This selection of essays by one of Africa's foremost writers is taken from various lectures, addresses and prefaces, and covers a wide range over a 23-year period.
The topics vary from the significance of art in the life of a people to a moving memorial to James Baldwin, but the theme throughout is the racism inherent in the Eurocentric view of Africa and the damaging effect it has had on the African psyche.
As a writer, Chinua Achebe has taken on the formidable task of dismantling, brick by tedious brick, some of the carefully constructed myths erected by the colonialists during their occupation.
In a Chancellor's Lecture delivered at the University of Massachusetts at Amherst in February, 1975, Achebe offered a biting analysis of "Heart of Darkness" that to this day continues to enrage some scholars of Conrad.
This book, "taught and read and constantly evaluated, . . . projects the image of Africa as 'the other world,' the antithesis of Europe and therefore of civilization. . . ."
Achebe focuses on Conrad's description of European and African character, setting and dialogue. England's Thames River is serene and tranquil as measured against the "frenzy" of the Congo River. African characters speak in unintelligible grunts (when they are allowed any voice at all), while Europeans "murmur" their concerns.
The problem with "Heart of Darkness," Achebe states, is that "Africa is employed as a metaphorical battlefield devoid of all recognizable humanity. (It is) reduced to the role of a prop for the breakup of one pretty European mind.
"In effect, the African has been eliminated as a human factor. The real question is the dehumanization of Africa and Africans that this age-long attitude has fostered and continues to foster in the world. And the question is whether a novel which celebrates this dehumanization, which depersonalizes a portion of the human race, can be called a great work of art.
"My answer is no, it cannot."
In "The Novelist as Teacher," an essay published in The New Statesman in 1965, Achebe speaks of the result of "the disaster brought upon the African psyche in the period of subjection to alien races . . . (and) acceptance--for whatever reason--of racial inferiority. 'What we need to do is look back and try to find where we went wrong, where the rain began to beat us. . . .' "
He speaks of the schoolchildren who preferred to write about winter, a climatological circumstance they have never experienced, rather than describe their encounters with the Harmattan, the parching land-wind charged with dust that regularly sweeps over the land, causing untold damage to crops and cattle and villages. They avoid this the way their elders avoided using water pots of clay and other indigenous materials, preferring instead to draw water with discarded kerosene cans.

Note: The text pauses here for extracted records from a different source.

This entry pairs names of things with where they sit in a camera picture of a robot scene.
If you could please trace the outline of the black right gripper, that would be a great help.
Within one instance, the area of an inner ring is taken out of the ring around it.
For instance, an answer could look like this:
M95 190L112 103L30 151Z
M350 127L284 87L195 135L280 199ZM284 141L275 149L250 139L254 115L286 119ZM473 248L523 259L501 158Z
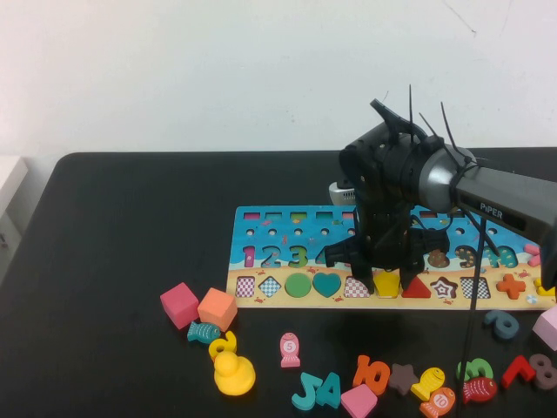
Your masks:
M388 214L364 223L354 218L355 234L324 247L327 266L346 263L354 279L374 292L372 267L399 268L400 285L406 290L421 273L424 257L431 252L447 253L447 229L428 228L412 213Z

Of one schoolboy, Achebe states, "(He said) the other boys would call him a bushman if he (wrote about the Harmattan). Now, you wouldn't have thought, would you, that there was something shameful in your weather? But apparently we do . . . I think it is part of my business as a writer to teach that boy that there is nothing disgraceful about the African weather, that the palm tree is a fit subject for poetry. Here then is an adequate revolution for me to espouse--to help my society regain belief in itself and put away the complexes of the years of denigration and self-abasement."
Achebe goes on to say that "the writer cannot expect to be excused from the task of re-education and regeneration that must be done. . . . I for one would not wish to be excused. I would be quite satisfied if my novels (especially the ones I set in the past) did no more than teach my readers that their past--with all its imperfections--was not one long night of savagery from which the first Europeans, acting on God's behalf, delivered them."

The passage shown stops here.